The lines to copy are those in the records below that hold the word "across".

===

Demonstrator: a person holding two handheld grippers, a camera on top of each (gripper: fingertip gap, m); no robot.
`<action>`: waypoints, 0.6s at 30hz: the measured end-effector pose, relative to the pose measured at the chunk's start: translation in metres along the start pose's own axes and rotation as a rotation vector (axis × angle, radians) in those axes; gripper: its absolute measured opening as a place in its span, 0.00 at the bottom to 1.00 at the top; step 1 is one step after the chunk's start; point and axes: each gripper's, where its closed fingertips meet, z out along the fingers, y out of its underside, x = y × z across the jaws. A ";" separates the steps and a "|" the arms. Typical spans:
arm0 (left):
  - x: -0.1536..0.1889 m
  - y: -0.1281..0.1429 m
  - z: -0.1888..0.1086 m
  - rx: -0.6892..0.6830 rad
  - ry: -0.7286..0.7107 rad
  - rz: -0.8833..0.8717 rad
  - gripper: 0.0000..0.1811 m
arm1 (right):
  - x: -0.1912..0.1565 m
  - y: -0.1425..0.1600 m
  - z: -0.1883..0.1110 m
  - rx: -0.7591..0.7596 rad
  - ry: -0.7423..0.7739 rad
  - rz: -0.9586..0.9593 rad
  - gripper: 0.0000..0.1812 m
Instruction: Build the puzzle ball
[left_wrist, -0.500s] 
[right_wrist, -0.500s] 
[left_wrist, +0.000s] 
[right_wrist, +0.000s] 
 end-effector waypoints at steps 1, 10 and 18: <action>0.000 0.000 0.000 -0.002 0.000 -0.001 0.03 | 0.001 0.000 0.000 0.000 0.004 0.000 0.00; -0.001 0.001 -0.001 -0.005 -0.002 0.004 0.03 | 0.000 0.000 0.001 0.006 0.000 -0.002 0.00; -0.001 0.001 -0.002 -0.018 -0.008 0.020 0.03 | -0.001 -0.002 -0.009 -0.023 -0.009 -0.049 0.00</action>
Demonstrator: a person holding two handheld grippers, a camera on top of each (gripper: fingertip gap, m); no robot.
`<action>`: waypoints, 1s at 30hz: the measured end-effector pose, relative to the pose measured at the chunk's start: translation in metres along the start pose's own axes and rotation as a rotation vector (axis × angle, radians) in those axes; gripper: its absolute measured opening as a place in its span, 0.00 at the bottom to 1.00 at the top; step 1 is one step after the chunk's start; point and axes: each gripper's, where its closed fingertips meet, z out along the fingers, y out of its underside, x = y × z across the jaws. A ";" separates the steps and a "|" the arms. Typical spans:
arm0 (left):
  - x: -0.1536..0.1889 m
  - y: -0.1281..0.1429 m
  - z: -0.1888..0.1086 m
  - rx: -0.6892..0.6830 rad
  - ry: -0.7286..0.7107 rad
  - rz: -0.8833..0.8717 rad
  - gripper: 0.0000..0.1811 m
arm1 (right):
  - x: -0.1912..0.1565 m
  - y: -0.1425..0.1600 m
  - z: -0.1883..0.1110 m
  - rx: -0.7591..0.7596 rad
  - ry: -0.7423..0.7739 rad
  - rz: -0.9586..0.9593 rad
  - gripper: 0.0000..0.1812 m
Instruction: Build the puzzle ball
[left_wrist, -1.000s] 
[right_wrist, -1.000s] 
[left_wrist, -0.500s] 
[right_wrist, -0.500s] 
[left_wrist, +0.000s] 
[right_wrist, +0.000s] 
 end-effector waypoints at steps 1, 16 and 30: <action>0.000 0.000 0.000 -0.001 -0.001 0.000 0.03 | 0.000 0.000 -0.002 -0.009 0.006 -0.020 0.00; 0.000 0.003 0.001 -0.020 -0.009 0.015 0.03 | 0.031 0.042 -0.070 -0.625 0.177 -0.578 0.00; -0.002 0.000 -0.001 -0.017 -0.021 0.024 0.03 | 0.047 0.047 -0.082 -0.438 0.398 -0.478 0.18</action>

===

RESPONSE AREA:
`<action>`: waypoints, 0.6s at 30hz: the measured end-effector pose, relative to the pose measured at the chunk's start: translation in metres along the start pose's own axes and rotation as a rotation vector (axis × angle, radians) in those axes; gripper: its absolute measured opening as a place in its span, 0.00 at the bottom to 1.00 at the top; step 1 is one step after the chunk's start; point and axes: each gripper's, where its closed fingertips meet, z out along the fingers, y out of its underside, x = y × z across the jaws. A ";" separates the steps and a "|" the arms. Typical spans:
`<action>`: waypoints, 1s at 30hz: the measured end-effector pose, relative to the pose measured at the chunk's start: translation in metres along the start pose's own axes and rotation as a rotation vector (axis × angle, radians) in those axes; gripper: its absolute measured opening as a place in its span, 0.00 at the bottom to 1.00 at the top; step 1 is one step after the chunk's start; point and axes: each gripper's, where its closed fingertips meet, z out along the fingers, y out of its underside, x = y × z across the jaws. A ";" separates the steps and a "|" the arms. Typical spans:

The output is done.